Create tasks with REST

Paul Neubauer · ‎05-15-2019

I need to create some tasks based on criteria that are available in our database. I have a "personal" developer instance (London, like our institutional instance) and I built a script in Perl to periodically query the relevant databases and make a REST call to my instance to create the tasks needed.

I created a user we can call "MyRestUser" and granted it rest_service and itil. Then created an ACL on sc_task allowing users with the rest_service role to create records. If I set the request_body to something like:
{\"short_description\":\"The job to do\",\"assignment_group\":\"The right group\",\"due_date\":\"2019-06-13\"}
then I can create records using a REST call that have the right description, group, and due_date.

This works great in my "personal" instance, but having written and tested the Perl script there, I have now attempted to move it to our working (developer test) instance for confirmation before moving it to our production instance. Again, I created "MyRestUser" and gave it the same roles and created an ACL to allow it to create task records. However, in our real instance, there is a routine that regularly checks ITIL users against our AD database and disables any users that do not appear in AD. Our human users log in to ServiceNow using SSO, but I am trying to set up a "user" that is used only for REST services and would therefore need to log in with a password/passphrase rather than using shibboleth. That "user" would not appear in AD and so is problematic.
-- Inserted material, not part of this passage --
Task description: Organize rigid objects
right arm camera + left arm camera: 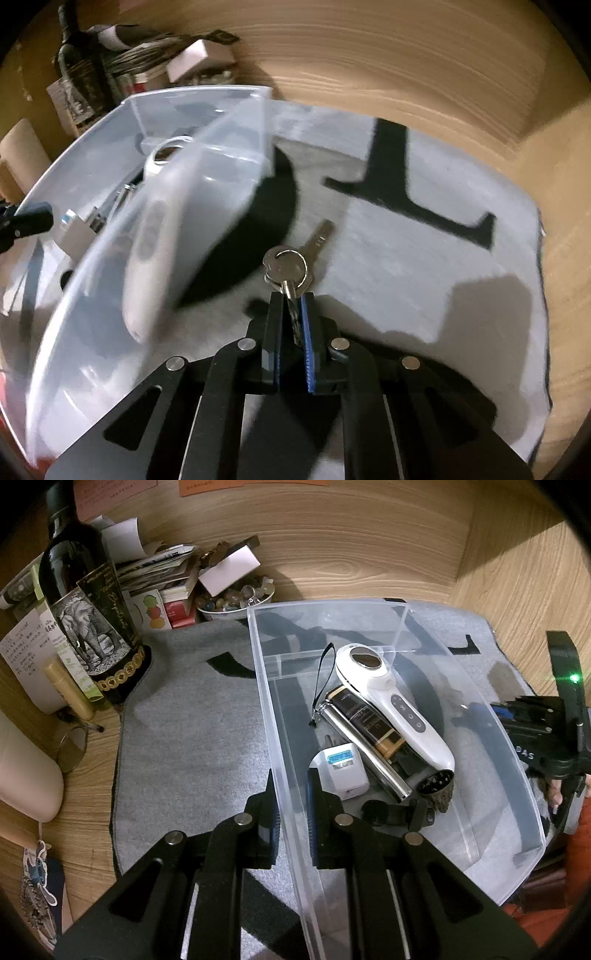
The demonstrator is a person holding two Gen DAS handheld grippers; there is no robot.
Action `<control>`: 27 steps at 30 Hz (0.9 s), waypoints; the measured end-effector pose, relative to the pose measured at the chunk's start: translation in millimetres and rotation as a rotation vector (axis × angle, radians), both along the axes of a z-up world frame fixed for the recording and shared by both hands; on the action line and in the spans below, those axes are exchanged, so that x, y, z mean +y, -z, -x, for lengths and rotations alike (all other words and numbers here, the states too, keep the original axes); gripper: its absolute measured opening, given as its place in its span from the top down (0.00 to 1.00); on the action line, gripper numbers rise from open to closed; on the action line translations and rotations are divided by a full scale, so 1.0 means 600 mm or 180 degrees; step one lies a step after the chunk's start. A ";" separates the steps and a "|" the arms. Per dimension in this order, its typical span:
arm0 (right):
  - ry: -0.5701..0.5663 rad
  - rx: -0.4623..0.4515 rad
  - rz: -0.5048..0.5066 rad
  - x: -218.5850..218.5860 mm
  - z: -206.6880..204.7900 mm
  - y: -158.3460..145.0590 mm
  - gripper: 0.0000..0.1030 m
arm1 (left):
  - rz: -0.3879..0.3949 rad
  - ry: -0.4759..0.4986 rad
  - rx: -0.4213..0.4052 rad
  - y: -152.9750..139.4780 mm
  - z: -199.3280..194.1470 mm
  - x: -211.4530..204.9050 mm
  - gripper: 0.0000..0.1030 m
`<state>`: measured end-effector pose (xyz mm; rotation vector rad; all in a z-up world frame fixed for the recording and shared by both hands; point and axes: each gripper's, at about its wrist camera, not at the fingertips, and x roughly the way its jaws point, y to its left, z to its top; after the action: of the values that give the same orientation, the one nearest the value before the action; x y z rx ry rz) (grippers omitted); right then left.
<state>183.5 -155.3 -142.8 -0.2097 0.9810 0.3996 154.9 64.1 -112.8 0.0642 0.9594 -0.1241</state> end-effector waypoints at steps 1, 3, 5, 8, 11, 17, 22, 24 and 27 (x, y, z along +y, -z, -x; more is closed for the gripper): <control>0.0048 0.0009 0.0009 -0.010 0.003 -0.001 0.92 | -0.0005 0.0003 -0.0002 0.000 0.000 0.000 0.89; 0.0088 0.0026 0.0019 -0.023 0.005 -0.002 0.92 | -0.0002 0.0001 -0.0002 0.000 0.000 -0.001 0.89; 0.0084 0.0044 0.0056 -0.027 0.011 -0.005 0.92 | 0.0000 0.0000 -0.0001 0.000 0.000 -0.002 0.89; 0.0064 0.0070 0.0121 -0.018 0.012 -0.009 0.74 | 0.0000 0.0001 -0.0001 -0.001 -0.001 -0.002 0.89; 0.0095 -0.0062 0.0179 -0.013 0.012 -0.011 0.54 | 0.0001 0.0006 0.0002 -0.001 -0.001 -0.003 0.89; 0.0231 -0.0017 0.0023 -0.014 -0.024 0.001 0.76 | 0.0008 0.0006 0.0002 -0.001 0.000 -0.005 0.89; 0.0221 -0.0080 0.0084 -0.009 -0.019 -0.007 0.76 | 0.0026 -0.0001 0.0005 -0.001 -0.001 -0.005 0.89; 0.0210 -0.0121 0.0070 -0.009 -0.011 -0.015 0.76 | 0.0020 0.0000 0.0004 -0.001 -0.001 -0.006 0.89; 0.0217 -0.0285 0.0056 -0.008 0.001 -0.041 0.76 | 0.0029 0.0000 0.0004 -0.001 -0.001 -0.005 0.89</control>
<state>182.8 -160.0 -118.3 -0.2077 0.9014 0.3168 155.3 61.1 -112.1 0.0559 0.9602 -0.1285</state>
During the brief periods when MyRestUser is in the ITIL group, it can create tasks and populate the additional fields. However even when MyRestUser has had its ITIL role automatically removed, it will still create the task, but the short_description, assignment_group, and due_date fields that I am trying to specify in the new task are not populated. They show up as blank (empty) in the resulting task. Our working hypothesis at the moment is that although MyRestUser can create the task based on the ACL, the relevant fields are really in other, linked tables that MyRestUser does not have privileges for.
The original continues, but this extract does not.